How to complete this task:
Find every line below where the string "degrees" shows up, and copy those lines.

Source material:

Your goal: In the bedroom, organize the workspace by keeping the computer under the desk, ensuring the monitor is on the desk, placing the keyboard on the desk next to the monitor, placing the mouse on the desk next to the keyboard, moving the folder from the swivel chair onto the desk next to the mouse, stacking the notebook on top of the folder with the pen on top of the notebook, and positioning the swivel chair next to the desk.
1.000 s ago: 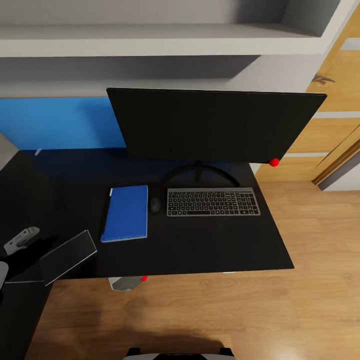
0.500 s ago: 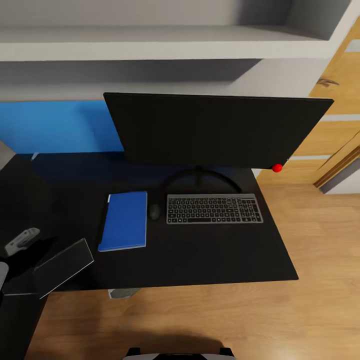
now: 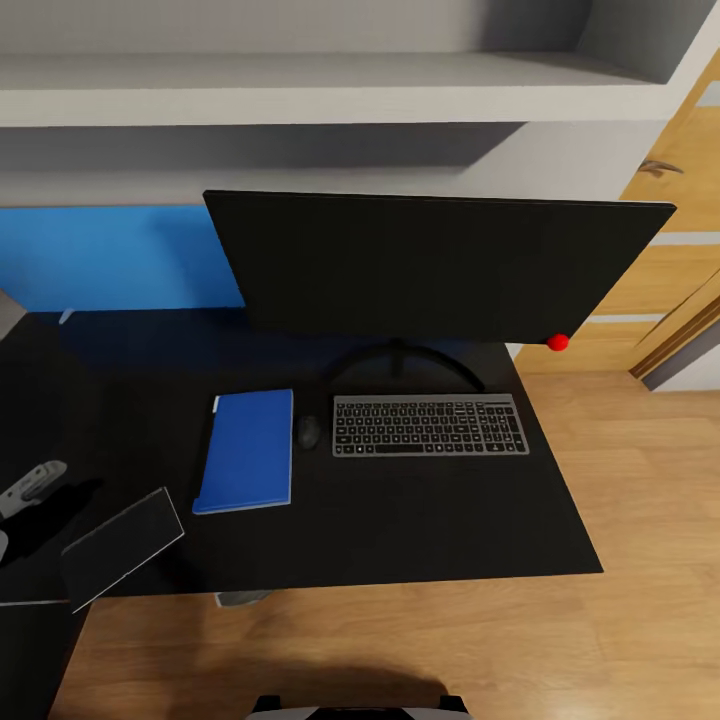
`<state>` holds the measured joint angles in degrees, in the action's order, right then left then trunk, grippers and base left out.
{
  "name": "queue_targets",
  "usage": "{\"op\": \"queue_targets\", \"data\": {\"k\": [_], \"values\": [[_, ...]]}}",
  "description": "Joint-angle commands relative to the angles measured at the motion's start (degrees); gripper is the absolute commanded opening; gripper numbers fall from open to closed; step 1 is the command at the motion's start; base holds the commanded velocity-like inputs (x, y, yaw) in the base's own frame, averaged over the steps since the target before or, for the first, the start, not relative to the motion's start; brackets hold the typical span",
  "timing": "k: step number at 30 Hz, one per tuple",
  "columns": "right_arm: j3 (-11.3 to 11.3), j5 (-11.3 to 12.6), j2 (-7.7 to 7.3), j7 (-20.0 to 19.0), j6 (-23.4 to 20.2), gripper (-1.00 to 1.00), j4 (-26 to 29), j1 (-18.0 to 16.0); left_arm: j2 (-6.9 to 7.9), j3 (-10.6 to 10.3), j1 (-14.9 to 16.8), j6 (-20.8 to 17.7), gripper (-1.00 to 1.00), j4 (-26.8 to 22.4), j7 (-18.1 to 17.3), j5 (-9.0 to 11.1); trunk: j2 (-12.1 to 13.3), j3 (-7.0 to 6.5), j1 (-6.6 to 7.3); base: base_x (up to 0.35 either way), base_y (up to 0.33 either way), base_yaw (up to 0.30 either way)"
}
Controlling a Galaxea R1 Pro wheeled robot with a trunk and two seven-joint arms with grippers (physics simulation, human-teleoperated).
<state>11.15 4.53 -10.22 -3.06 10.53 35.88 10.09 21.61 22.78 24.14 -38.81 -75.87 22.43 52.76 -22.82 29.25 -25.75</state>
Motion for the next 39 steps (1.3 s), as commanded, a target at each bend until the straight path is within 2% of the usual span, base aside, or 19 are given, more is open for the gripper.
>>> {"op": "queue_targets", "data": {"k": [1, 13, 17, 21, 24, 26, 27, 28, 32, 35, 39], "values": [[0.2, 0.5, -0.06, -0.1, 0.1, 1.00, 0.1, 0.0, 0.12, 0.0, 0.0, 0.1, 1.00, 0.3, 0.3, 0.6, -0.1, 0.07, -0.03, 0.004, 0.000, 0.000], [0.3, 0.5, -0.06, -0.1, 0.2, 1.00, 0.1, 0.0, 0.50, -0.6, 1.3, 1.3, 1.00, 3.5, -2.6, 0.8, -0.1, 0.07, -0.03, 0.001, 0.000, 0.094], [0.3, 0.5, -0.06, -0.1, 0.2, 1.00, 0.1, 0.0, 0.49, -2.3, 2.3, 1.4, 1.00, 5.5, -3.5, 0.8, -0.1, 0.07, -0.03, 0.000, 0.000, 0.251], [0.4, 0.4, -0.06, -0.1, 0.2, 1.00, 0.0, 0.1, 0.32, -4.7, 3.7, 1.4, 1.00, 6.3, -3.8, 0.8, -0.1, 0.07, -0.03, 0.000, 0.000, 0.267], [0.4, 0.4, -0.06, -0.1, 0.2, 1.00, 0.0, 0.1, 0.17, -7.2, 4.8, 1.4, 1.00, 6.7, -3.9, 0.9, -0.1, 0.07, -0.03, 0.000, 0.000, 0.267], [0.3, 0.4, -0.06, -0.1, 0.2, 1.00, 0.0, 0.1, 0.10, -9.2, 5.6, 1.3, 1.00, 6.8, -3.9, 0.9, -0.1, 0.07, -0.03, 0.000, 0.000, 0.201], [0.3, 0.4, -0.06, -0.1, 0.2, 1.00, 0.0, 0.1, -0.03, -11.3, 6.5, 1.1, 1.00, 6.8, -3.9, 1.0, -0.1, 0.07, -0.03, 0.000, 0.000, 0.114], [0.3, 0.4, -0.06, -0.1, 0.2, 1.00, 0.0, 0.1, -0.18, -12.5, 6.9, 1.1, 1.00, 6.9, -3.9, 1.0, -0.1, 0.07, -0.03, 0.000, 0.000, 0.091], [0.3, 0.4, -0.05, -0.1, 0.1, 1.00, 0.0, 0.1, -1.21, -16.4, 8.4, 0.9, 1.00, 6.9, -3.9, 1.0, -0.1, 0.07, -0.03, 0.000, 0.000, 0.054], [0.3, 0.5, -0.06, -0.1, 0.1, 1.00, 0.0, 0.1, -2.01, -18.0, 9.0, 0.8, 1.00, 6.8, -3.9, 1.0, -0.1, 0.07, -0.03, 0.000, 0.000, 0.024], [0.4, 0.4, -0.06, -0.1, 0.1, 1.00, 0.0, 0.1, -2.53, -18.9, 9.4, 1.0, 1.00, 6.3, -4.0, 1.0, -0.1, 0.07, -0.03, 0.000, 0.000, 0.011]]}}
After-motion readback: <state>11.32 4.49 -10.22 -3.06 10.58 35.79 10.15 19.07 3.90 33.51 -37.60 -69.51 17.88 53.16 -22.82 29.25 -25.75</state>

Solution to this exercise:
`<state>` holds the measured joint angles in degrees, in the action's order, right then left then trunk, grippers and base left out.
  "description": "Joint-angle commands relative to the angles measured at the motion's start (degrees); gripper is the absolute commanded opening; gripper numbers fall from open to closed; step 1 is the command at the motion's start; base holds the commanded velocity-like inputs (x, y, yaw) in the base's own frame, averaged over the steps since the target before or, for the first, the start, not relative to the motion's start; brackets hold the typical span",

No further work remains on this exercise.